The argument on this leading to a recession is one that we’ve noted before. Corporations respond to falling profits by cutting capital expenditures and investments in their business. If you’re not building new things, there is no need for new workers, so hiring slows and workers begin to conserve their income. Consumption falls and the whole thing tumbles down.

“But capex has been weak recently. Oil investment plays a part, of course, but the bigger picture seems to us to be that previously weaker corporate profitability as a share of GDP is beginning to feed into weaker capex with a lag,” said Mortimer-Lee. “Frequently, such episodes do not end well.”

Add in that the stock market stumbles last August and to start the year have made companies more wary of financial conditions and you’ve got a worrying number of clouds on the horizon.

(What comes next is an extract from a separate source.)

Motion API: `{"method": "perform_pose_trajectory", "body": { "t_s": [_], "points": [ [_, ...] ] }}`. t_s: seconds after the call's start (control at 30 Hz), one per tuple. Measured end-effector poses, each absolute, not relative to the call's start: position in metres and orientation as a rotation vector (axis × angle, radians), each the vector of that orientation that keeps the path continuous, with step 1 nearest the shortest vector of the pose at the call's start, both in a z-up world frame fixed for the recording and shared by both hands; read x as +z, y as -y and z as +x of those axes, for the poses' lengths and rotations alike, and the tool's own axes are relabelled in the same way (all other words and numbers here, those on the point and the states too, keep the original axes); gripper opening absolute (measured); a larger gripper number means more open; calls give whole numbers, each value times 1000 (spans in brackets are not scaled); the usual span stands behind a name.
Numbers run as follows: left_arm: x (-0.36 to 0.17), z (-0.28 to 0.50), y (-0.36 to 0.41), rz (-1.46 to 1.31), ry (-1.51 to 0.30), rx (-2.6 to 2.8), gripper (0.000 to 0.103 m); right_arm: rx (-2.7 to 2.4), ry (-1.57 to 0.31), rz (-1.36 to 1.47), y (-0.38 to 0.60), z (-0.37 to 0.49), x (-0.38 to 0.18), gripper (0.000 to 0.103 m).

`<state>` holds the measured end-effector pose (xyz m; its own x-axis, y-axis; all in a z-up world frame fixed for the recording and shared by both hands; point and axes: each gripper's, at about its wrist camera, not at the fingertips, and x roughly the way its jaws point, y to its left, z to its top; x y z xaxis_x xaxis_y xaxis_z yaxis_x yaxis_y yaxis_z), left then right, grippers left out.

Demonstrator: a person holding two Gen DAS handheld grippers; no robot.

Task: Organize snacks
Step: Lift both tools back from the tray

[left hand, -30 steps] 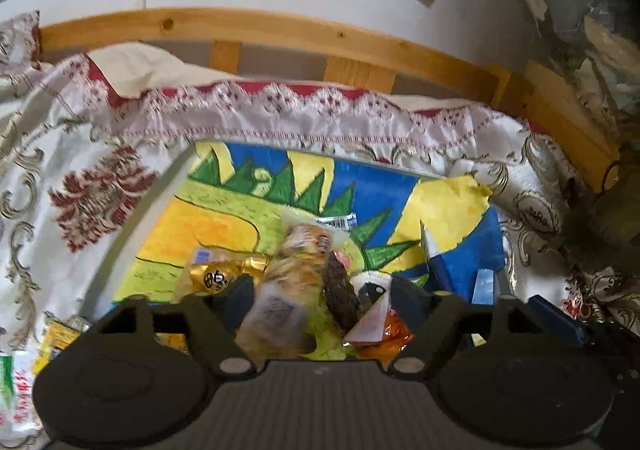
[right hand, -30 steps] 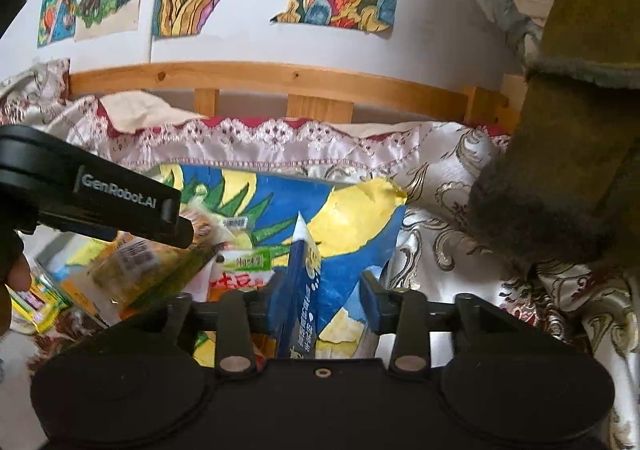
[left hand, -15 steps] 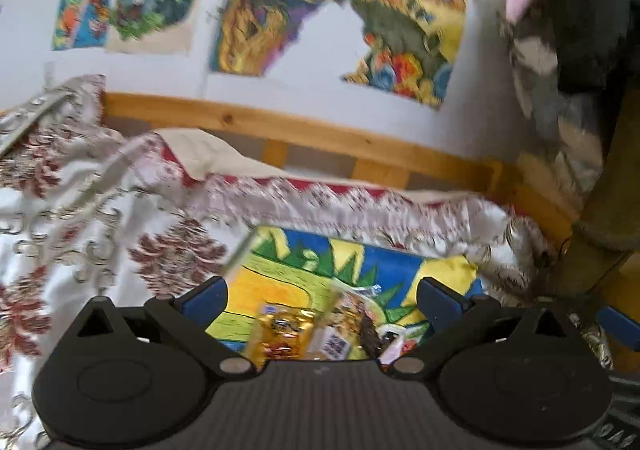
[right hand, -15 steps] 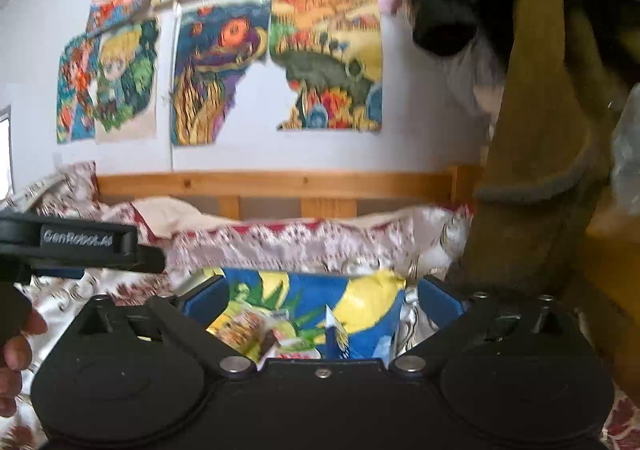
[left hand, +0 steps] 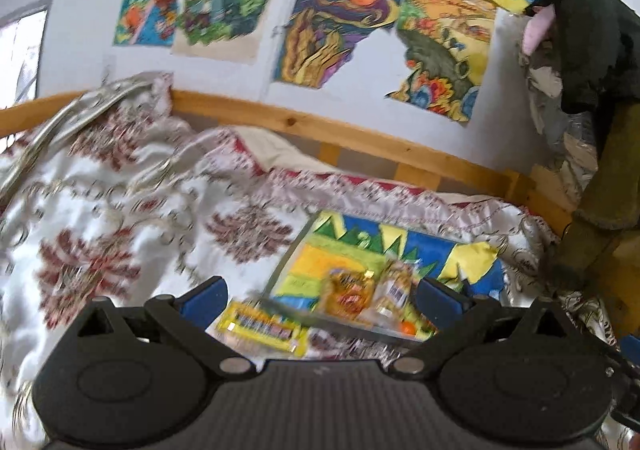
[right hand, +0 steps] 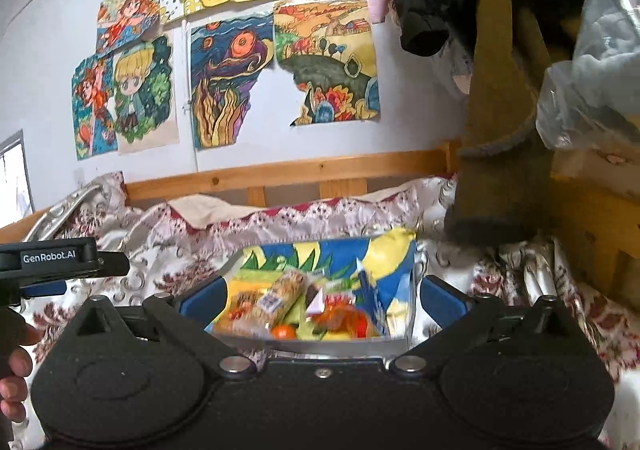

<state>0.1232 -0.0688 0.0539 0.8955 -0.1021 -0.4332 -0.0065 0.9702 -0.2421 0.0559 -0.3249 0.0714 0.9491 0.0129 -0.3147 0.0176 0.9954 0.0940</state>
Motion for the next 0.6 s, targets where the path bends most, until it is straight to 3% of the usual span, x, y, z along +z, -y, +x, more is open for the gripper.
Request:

Thus, Mortimer-Lee projects that the risk of recession over the next 12 months is somewhere between 40% and 50%, depending on how terrible the incoming labour market data looks. This isn’t a majority, and thus not the most likely outcomes, but the likelihood is certainly spiking in an uncomfortable direction.

“We will need to hang on to our hats, because it’s going to be a bumpy ride,” Mortimer-Lee concluded. “The risk of recession is rising, though this is not currently our central case.”